> _Goal of the exercise_:
The whole listing must be returned exactly, with no line missing.

====

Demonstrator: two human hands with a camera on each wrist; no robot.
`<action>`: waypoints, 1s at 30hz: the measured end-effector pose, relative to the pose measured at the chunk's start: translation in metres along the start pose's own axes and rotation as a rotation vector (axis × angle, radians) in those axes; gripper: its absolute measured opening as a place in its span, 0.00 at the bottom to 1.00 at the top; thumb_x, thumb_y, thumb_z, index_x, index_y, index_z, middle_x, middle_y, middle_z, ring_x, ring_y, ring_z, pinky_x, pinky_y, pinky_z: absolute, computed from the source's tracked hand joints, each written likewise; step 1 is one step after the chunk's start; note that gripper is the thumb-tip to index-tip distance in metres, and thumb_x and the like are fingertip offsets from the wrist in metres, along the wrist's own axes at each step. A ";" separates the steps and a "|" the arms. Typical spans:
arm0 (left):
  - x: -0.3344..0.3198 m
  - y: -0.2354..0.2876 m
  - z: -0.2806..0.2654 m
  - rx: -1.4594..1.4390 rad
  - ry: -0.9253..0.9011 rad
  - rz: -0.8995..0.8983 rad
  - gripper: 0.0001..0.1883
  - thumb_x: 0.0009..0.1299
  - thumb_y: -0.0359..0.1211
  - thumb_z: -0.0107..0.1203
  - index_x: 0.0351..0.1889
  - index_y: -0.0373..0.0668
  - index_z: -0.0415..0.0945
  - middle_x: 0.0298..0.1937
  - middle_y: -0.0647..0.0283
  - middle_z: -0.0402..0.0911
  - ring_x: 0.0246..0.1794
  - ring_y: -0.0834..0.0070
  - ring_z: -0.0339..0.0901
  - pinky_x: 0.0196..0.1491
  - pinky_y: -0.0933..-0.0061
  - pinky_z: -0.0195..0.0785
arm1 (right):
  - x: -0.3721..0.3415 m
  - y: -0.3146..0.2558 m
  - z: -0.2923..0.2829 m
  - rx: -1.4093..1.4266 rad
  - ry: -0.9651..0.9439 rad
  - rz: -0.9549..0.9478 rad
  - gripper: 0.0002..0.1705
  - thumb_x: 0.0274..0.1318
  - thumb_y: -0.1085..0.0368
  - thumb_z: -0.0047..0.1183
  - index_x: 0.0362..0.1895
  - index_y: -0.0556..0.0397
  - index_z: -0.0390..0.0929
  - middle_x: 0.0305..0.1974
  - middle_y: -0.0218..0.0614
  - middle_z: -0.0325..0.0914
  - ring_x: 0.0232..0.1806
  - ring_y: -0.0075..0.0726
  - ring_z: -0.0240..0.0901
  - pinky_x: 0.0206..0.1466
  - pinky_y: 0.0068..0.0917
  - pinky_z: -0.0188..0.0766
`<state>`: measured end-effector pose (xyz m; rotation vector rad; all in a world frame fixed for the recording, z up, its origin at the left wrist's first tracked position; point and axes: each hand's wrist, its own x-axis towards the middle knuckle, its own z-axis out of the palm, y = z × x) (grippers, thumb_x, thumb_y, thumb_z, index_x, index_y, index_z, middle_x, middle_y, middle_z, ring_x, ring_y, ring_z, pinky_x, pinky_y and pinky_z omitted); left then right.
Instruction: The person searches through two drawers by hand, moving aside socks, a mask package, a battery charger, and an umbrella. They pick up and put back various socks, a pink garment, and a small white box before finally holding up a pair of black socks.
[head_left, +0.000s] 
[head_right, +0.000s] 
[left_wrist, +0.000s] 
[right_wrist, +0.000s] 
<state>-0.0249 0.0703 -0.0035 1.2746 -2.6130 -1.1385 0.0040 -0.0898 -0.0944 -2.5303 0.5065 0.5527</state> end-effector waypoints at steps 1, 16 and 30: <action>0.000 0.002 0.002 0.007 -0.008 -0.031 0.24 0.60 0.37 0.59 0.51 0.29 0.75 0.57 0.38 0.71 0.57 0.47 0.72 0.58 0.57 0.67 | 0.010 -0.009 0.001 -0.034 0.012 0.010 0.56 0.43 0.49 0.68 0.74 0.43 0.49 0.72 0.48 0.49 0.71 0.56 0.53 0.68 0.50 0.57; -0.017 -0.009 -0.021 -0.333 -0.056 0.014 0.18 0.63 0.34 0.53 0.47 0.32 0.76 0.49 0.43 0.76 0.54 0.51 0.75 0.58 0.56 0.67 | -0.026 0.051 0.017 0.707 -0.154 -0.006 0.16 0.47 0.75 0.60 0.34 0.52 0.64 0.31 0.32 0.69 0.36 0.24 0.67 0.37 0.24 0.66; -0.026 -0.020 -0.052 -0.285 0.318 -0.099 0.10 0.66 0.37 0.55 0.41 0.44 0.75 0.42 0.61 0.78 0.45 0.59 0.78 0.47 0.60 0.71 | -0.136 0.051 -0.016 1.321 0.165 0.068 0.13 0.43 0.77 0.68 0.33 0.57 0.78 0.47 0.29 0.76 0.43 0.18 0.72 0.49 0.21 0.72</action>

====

> _Task answer_:
Demonstrator: two human hands with a camera on each wrist; no robot.
`<action>`: waypoints, 1s at 30hz: the measured end-effector pose, relative to the pose measured at the chunk's start: translation in metres along the start pose's own axes and rotation as a rotation vector (axis × angle, radians) in those axes; gripper: its absolute measured opening as a place in its span, 0.00 at the bottom to 1.00 at the top; thumb_x, thumb_y, thumb_z, index_x, index_y, index_z, middle_x, middle_y, middle_z, ring_x, ring_y, ring_z, pinky_x, pinky_y, pinky_z: absolute, computed from the source's tracked hand joints, each written likewise; step 1 is one step after the chunk's start; note that gripper is the thumb-tip to index-tip distance in metres, and thumb_x and the like are fingertip offsets from the wrist in metres, along the wrist's own axes at each step. A ";" separates the steps and a "|" the arms. Typical spans:
arm0 (left):
  - x: -0.3344..0.3198 m
  - y: -0.2354..0.2876 m
  - z: -0.2806..0.2654 m
  - rx: -1.4594..1.4390 rad
  - ry: -0.9253..0.9011 rad
  - rz: -0.8995..0.8983 rad
  - gripper: 0.0001..0.1883
  - thumb_x: 0.0009..0.1299
  - thumb_y: -0.0359..0.1211
  - thumb_z: -0.0107..0.1203
  - index_x: 0.0351..0.1889
  - index_y: -0.0373..0.0668
  - index_z: -0.0415..0.0945
  - middle_x: 0.0298..0.1937
  - middle_y: -0.0647..0.0283
  - middle_z: -0.0402..0.0911
  - ring_x: 0.0246..0.1794
  - ring_y: -0.0834..0.0070
  - ring_z: -0.0339..0.0901
  - pinky_x: 0.0196..0.1491
  - pinky_y: -0.0933..-0.0061
  - pinky_z: -0.0195..0.0785
arm1 (right):
  - x: -0.3721..0.3415 m
  - y: -0.3146..0.2558 m
  - z: -0.2923..0.2829 m
  - rx: -1.4093..1.4266 rad
  - ry: -0.9651..0.9439 rad
  - rz: -0.9549..0.9478 rad
  - gripper: 0.0002..0.1705
  - thumb_x: 0.0274..0.1318
  - thumb_y: -0.1085..0.0368
  - thumb_z: -0.0047..0.1183
  - index_x: 0.0362..0.1895
  - index_y: -0.0556..0.0397
  - index_z: -0.0390..0.0929
  - middle_x: 0.0305..0.1974
  - middle_y: -0.0218..0.0614
  - middle_z: -0.0325..0.0914
  - ring_x: 0.0232..0.1806
  - ring_y: -0.0075..0.0726
  - ring_z: -0.0240..0.0901
  - pinky_x: 0.0206..0.1466
  - pinky_y: 0.0068..0.0917
  - pinky_z: -0.0188..0.0766
`<state>`: measured end-effector pose (xyz m; rotation vector rad; all in a world frame fixed for the recording, z up, its origin at the left wrist's first tracked position; point and axes: each hand's wrist, its own x-axis towards the middle knuckle, its own z-axis out of the palm, y = z × x) (grippers, thumb_x, thumb_y, thumb_z, index_x, index_y, index_z, middle_x, middle_y, middle_z, ring_x, ring_y, ring_z, pinky_x, pinky_y and pinky_z omitted); left then right.
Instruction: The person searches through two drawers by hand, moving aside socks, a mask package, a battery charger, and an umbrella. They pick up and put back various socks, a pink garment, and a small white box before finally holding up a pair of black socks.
[head_left, +0.000s] 
[head_right, +0.000s] 
[left_wrist, +0.000s] 
[right_wrist, +0.000s] 
<state>-0.0249 0.0703 -0.0035 1.2746 -2.6130 -1.1385 0.0040 -0.0898 -0.0944 -2.5303 0.5065 0.5527</state> end-effector waypoints at steps 1, 16 and 30: <action>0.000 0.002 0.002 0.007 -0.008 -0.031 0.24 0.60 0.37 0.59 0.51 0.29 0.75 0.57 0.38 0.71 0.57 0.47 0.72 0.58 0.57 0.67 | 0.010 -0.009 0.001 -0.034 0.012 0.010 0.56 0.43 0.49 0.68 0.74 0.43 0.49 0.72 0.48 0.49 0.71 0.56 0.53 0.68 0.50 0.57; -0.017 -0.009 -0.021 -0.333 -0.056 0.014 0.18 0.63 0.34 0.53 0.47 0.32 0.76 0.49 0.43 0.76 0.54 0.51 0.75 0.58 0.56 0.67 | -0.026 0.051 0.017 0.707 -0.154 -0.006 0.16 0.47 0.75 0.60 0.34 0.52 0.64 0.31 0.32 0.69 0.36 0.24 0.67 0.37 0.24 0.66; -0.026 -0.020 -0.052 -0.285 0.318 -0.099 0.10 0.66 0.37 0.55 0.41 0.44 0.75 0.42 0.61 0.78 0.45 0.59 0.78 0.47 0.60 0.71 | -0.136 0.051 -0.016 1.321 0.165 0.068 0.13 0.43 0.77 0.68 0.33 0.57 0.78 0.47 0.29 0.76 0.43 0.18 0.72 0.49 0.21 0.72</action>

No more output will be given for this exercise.